-- TASK INPUTS follows --

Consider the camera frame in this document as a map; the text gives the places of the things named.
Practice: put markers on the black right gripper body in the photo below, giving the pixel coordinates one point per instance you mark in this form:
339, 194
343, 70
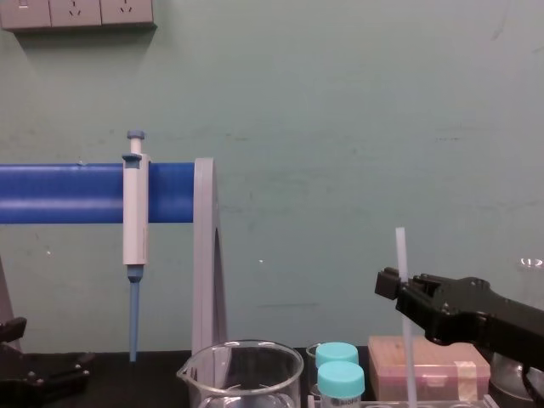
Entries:
501, 321

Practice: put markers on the blue and grey pipette stand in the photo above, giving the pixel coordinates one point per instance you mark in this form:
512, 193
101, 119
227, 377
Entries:
64, 191

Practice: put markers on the pink box with clear lid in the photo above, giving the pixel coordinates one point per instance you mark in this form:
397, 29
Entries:
442, 370

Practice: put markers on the teal capped sample tube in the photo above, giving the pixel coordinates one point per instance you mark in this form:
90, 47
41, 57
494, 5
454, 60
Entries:
338, 352
341, 379

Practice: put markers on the large clear glass beaker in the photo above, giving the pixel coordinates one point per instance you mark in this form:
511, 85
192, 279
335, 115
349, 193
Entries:
272, 361

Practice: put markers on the clear glass flask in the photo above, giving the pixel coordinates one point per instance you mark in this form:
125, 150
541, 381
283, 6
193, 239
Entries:
520, 297

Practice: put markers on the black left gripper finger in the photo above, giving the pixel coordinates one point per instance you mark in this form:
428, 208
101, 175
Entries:
13, 330
38, 378

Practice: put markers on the white and blue pipette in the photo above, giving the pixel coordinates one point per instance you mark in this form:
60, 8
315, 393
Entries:
135, 212

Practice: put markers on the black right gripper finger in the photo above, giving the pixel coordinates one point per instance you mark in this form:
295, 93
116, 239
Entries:
418, 312
387, 284

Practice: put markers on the clear plastic tube rack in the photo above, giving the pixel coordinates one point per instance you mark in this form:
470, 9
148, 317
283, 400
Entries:
446, 404

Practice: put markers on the small clear glass beaker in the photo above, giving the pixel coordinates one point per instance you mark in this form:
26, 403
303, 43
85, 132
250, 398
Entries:
312, 359

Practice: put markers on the grey wall socket panel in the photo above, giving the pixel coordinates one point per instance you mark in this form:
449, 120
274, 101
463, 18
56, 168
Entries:
76, 15

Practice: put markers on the white stirring rod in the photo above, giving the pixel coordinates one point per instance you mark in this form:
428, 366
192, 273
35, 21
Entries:
402, 251

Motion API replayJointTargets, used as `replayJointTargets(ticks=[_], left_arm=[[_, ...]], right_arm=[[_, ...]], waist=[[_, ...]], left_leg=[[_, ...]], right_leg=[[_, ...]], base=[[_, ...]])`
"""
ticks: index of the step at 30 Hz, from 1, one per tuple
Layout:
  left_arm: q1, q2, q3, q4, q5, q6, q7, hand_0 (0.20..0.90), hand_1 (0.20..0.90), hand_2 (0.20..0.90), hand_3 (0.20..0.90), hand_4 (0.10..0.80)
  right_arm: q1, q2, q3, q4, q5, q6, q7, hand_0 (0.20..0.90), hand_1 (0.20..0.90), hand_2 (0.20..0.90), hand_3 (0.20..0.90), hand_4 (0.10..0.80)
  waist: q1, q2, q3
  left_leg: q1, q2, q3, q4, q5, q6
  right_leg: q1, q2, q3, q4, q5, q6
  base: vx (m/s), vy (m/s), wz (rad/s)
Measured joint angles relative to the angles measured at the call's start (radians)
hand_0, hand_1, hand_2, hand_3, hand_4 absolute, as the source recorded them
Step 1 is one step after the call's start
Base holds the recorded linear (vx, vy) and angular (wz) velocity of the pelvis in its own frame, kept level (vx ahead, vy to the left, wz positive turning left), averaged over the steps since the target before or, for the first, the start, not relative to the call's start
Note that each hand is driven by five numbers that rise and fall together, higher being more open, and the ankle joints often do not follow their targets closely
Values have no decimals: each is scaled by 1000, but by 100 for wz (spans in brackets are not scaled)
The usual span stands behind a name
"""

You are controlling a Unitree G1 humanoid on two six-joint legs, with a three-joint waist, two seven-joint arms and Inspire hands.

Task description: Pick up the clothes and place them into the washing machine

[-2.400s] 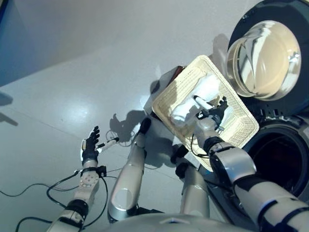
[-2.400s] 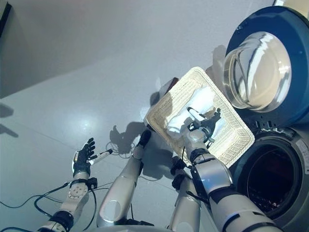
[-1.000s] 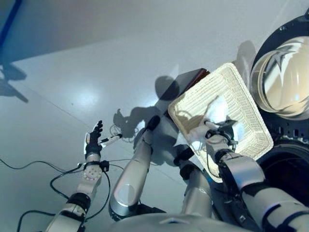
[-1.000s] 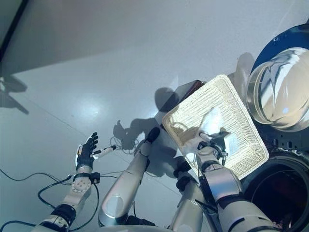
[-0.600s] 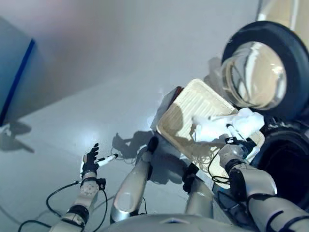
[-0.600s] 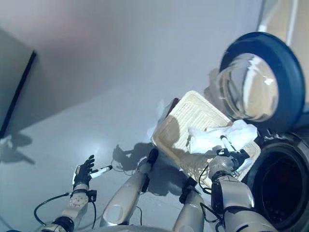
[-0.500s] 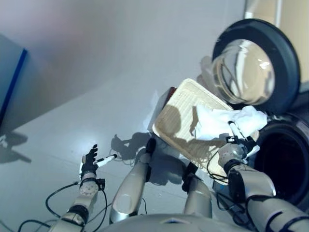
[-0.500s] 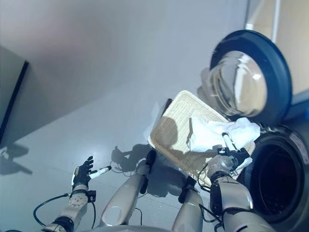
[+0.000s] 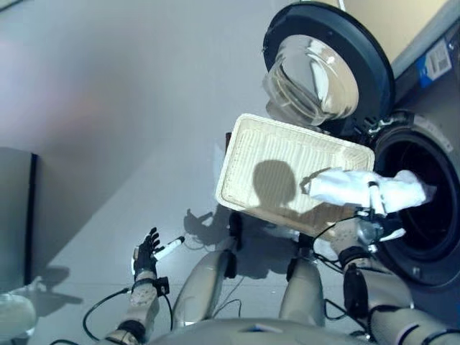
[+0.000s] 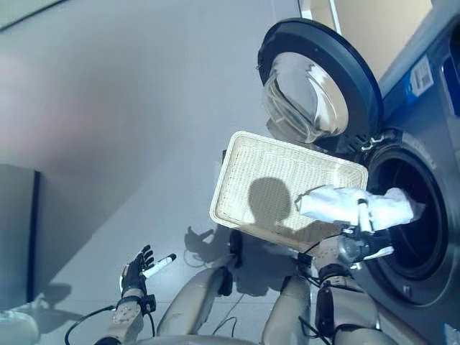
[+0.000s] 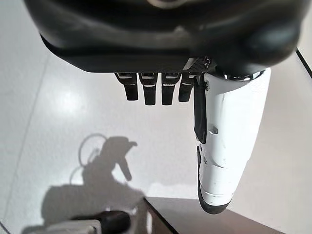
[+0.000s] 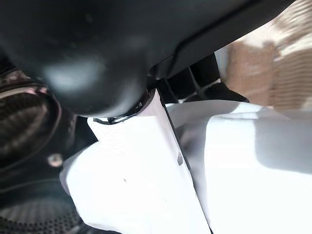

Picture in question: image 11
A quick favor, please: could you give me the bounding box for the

-- TASK INPUTS concluded --

## WORK REQUEST:
Wherever the string "grey" appears in a line of the records above, copy that line.

## RESPONSE TO THE TASK:
Practice: put markers on the blue and grey pipette stand in the photo above, giving the pixel coordinates one point per instance you mark in this form:
Practice: put markers on the grey wall socket panel in the photo above, giving the pixel coordinates one point per instance you mark in this form:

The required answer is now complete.